Failure will follow you outside the confines of your working environment. It may follow you to your personal life affecting relationships, family, financial means, and more. Recognize that the feeling of failure is ultimately impermanent. The failure and sorrow you may feel today is impermanent and will pass. The happiness and good times you are experiencing today is impermanent and will pass. There is ultimately suffering in this world and it is these moments that allow for us to grateful for the good times.

10. Children Changes Things

So much of collegiate coaching is centered around "timing". If your in this field then you likely already know how crucial timing is to your professional growth. For those of you beginning to pursue this career full-time, it's worth noting, a large degree of your success will come down to nailing the timing aspect. The right call, the right email, the right opportunity, all can present itself because of a wild series of events.

A lot of your initial success in this field, or at the very least, your entry into the profession, will be a result of "being in the right place at the right time."

"Timing has always been a key element in my life.
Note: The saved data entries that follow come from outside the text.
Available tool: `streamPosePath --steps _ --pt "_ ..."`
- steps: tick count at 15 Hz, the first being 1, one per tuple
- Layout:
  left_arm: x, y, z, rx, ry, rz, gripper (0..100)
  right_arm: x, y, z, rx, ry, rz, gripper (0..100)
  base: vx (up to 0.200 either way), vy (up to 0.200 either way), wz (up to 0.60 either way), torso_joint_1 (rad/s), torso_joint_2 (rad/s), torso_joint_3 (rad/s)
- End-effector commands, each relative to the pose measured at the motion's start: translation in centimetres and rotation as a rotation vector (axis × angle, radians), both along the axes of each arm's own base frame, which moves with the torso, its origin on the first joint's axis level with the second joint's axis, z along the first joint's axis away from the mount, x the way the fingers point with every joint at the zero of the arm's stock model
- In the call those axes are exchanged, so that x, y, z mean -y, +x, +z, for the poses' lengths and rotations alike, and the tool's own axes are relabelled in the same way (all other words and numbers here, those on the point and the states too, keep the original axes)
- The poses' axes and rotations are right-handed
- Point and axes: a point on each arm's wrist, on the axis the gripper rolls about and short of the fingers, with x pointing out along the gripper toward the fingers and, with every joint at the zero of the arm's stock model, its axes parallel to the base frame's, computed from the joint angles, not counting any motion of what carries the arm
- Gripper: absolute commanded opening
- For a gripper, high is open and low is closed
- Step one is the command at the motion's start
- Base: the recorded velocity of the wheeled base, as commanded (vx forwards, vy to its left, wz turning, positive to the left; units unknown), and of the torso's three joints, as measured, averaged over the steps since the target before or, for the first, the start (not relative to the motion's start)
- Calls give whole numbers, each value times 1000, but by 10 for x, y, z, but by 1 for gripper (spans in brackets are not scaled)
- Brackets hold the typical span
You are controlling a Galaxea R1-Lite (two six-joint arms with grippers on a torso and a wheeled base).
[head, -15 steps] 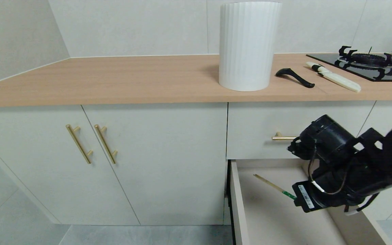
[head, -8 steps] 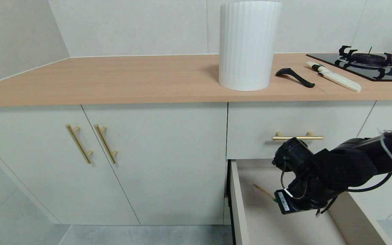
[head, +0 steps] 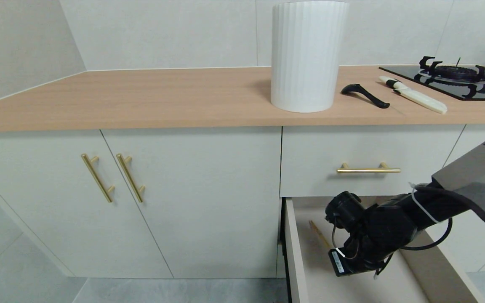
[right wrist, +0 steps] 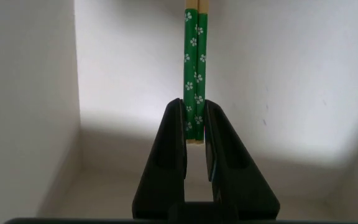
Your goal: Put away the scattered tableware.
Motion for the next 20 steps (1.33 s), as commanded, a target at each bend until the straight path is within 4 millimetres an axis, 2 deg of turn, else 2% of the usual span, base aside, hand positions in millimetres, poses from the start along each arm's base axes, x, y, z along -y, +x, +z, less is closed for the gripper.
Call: streamPosePath --steps 1,4,13,14,20 --pt "0 0 0 0 -1 1 100 -2 3 -28 -39 -24 0 0 0 0 0 0 0 0" --pt "0 0 0 0 -1 0 100 -3 8 -47 -32 -38 -10 0 0 0 0 0 0 0" --pt "0 0 0 0 -1 0 100 -4 11 -47 0 -26 -28 0 0 0 0 0 0 0" --pt "0 0 0 0 0 1 100 -4 11 -47 0 -26 -28 100 0 0 0 0 0 0" --pt "0 0 0 0 -1 1 100 -5 12 -45 8 -22 -28 100 0 0 0 0 0 0"
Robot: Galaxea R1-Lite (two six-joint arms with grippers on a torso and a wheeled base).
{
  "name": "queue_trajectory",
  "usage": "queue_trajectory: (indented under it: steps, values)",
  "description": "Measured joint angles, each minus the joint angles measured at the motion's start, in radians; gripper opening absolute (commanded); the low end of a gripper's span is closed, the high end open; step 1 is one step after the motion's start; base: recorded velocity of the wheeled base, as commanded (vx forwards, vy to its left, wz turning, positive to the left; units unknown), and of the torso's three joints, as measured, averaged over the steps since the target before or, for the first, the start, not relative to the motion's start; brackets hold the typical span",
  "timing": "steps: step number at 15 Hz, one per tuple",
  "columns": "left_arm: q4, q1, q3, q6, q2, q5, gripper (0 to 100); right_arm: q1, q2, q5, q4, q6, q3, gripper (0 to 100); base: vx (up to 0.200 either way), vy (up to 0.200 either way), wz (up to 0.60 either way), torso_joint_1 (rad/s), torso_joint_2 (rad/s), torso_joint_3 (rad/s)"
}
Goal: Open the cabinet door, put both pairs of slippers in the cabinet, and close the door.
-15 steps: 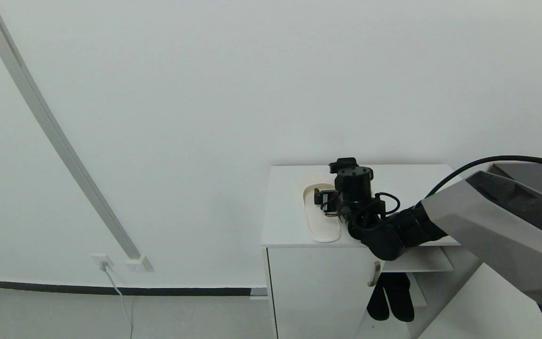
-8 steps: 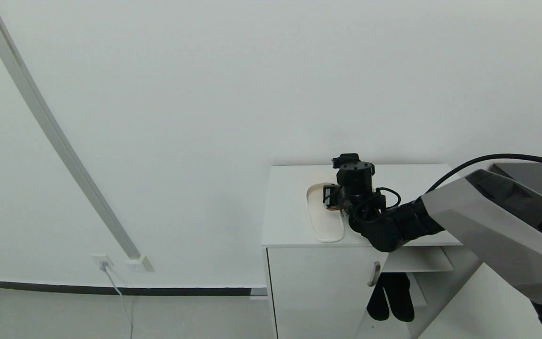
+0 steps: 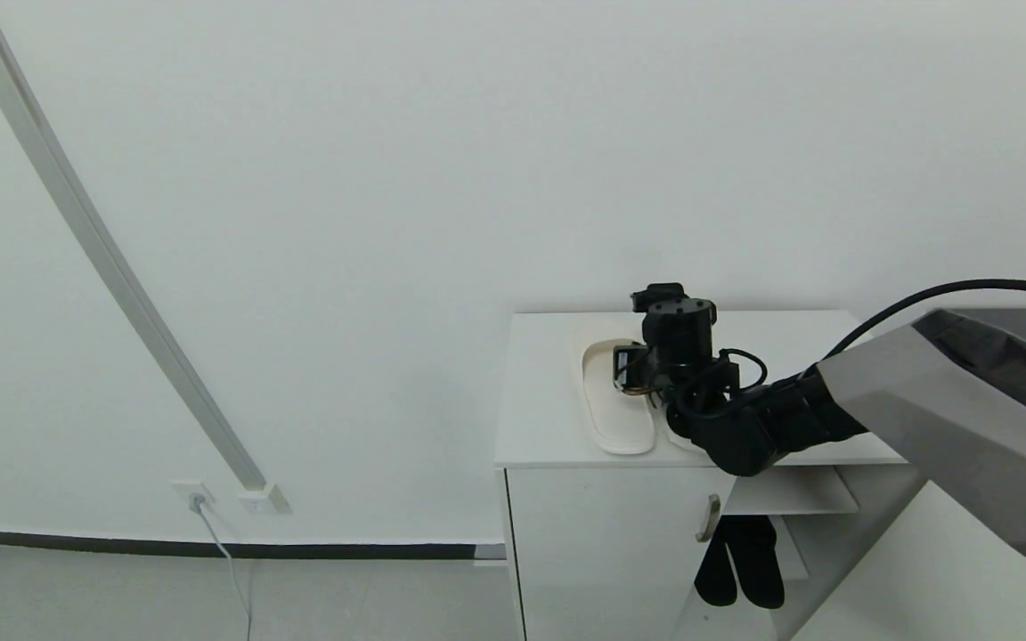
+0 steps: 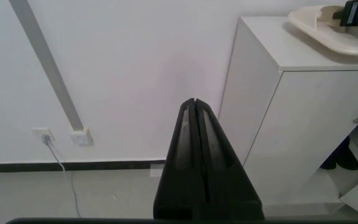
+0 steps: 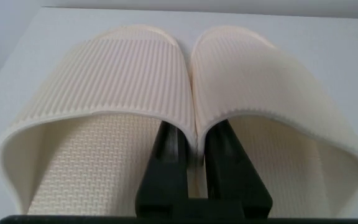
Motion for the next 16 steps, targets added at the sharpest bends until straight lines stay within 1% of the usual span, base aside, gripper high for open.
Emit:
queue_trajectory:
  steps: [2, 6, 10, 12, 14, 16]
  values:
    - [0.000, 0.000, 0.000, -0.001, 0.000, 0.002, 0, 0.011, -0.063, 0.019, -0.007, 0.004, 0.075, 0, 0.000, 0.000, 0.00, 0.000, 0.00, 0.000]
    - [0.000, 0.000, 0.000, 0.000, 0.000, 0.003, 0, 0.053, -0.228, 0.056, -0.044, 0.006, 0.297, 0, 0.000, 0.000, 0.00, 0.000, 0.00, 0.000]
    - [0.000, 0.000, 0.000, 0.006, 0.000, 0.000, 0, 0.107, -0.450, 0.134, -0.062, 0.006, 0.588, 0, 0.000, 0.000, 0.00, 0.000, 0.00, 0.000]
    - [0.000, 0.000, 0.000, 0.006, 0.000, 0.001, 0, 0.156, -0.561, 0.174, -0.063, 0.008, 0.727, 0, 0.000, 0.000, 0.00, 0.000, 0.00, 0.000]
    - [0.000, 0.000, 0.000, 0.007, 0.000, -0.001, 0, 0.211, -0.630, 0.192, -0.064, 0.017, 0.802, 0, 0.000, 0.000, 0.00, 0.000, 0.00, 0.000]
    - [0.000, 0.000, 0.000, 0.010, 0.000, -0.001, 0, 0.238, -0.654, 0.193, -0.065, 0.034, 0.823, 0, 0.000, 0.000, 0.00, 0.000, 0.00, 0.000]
I have been blessed to have been in the right place at the right time." - Buzz Aldrin

Recognizing that timing is a crucial component to your initial career success, so is the time you have available to be a part of your young children's lives. The early years you have with your young children is wildly fleeting and is even more so important than any set or rep scheme or the next research paper.

Prioritize your children.

At this very moment, one of my son's favorite activities is looking through old videos of himself on my phone. While his eyes flicker with each new video that loads up, many of them while he was a small baby, I realize the children I am watching in these old videos barely resemble the kids I now parent. They will never exist as those young kids again.

Childhood passes in a blink of an eye. Gone in a second. It is my opinion that those years are worth everything and being actively involved in their young life during these pivotal years, even if it costs me professional career growth, is a tradeoff I am willing to make.

As I write this, I am reminded of a conversation I had with my Father upon the birth of my first child. The conversation still to this day is was one of the most resonating things he shared with me in regards to Fatherhood. The discussion centered around the lyrics in Harry Chapin's "Cat's in the Cradle" song.

"Well, my son turned ten just the other day. He said , "Thanks for the ball, Dad. Come on, let's play. Could you teach me to throw ?" I said, "Not today. I got a lot to do." He said, "That's okay."And he walked away and he smiled and he said,"You know, I'm gonna be like him, yeah. You know I'm gonna be like him."

Upon the birth of my first born, my daughter, he encouraged me to be present in her young life because they grow up too quickly. He told me to listen to this song and expanded on it briefly by saying he wished he would have been around more during my younger years.

"I've long since retired, my son's moved away. I called him up just the other day."I'd like to see you, if you don't mind." He said, "I'd love to, Dad, if I could find the time. You see my new job's a hassle and the kids have the flu, But it's sure nice talkin' to you, Dad. It's been sure nice talkin' to you." And as I hung up the phone it occurred to me, He'd grown up just like me. My boy was just like me."

I never thought he was not present during my younger years but perhaps I do not remember. I to this day, have always felt felt like he was available and around when I needed his presence. Perhaps he carried that guilt, like most working fathers, deep inside but it was painful to hear. After thinking about what he shared, it made me pause and consider the short time I have with my young children. As a busy coach, juggling so many different things, I often worry about creating the same conditions in my own children; especially when I am with my teams more than my own children.

I am convinced, if you have the skills and determination to make it in this field, you will ultimately carve your path towards however you define "personal success".

For me, I define my success as one which includes my loving family.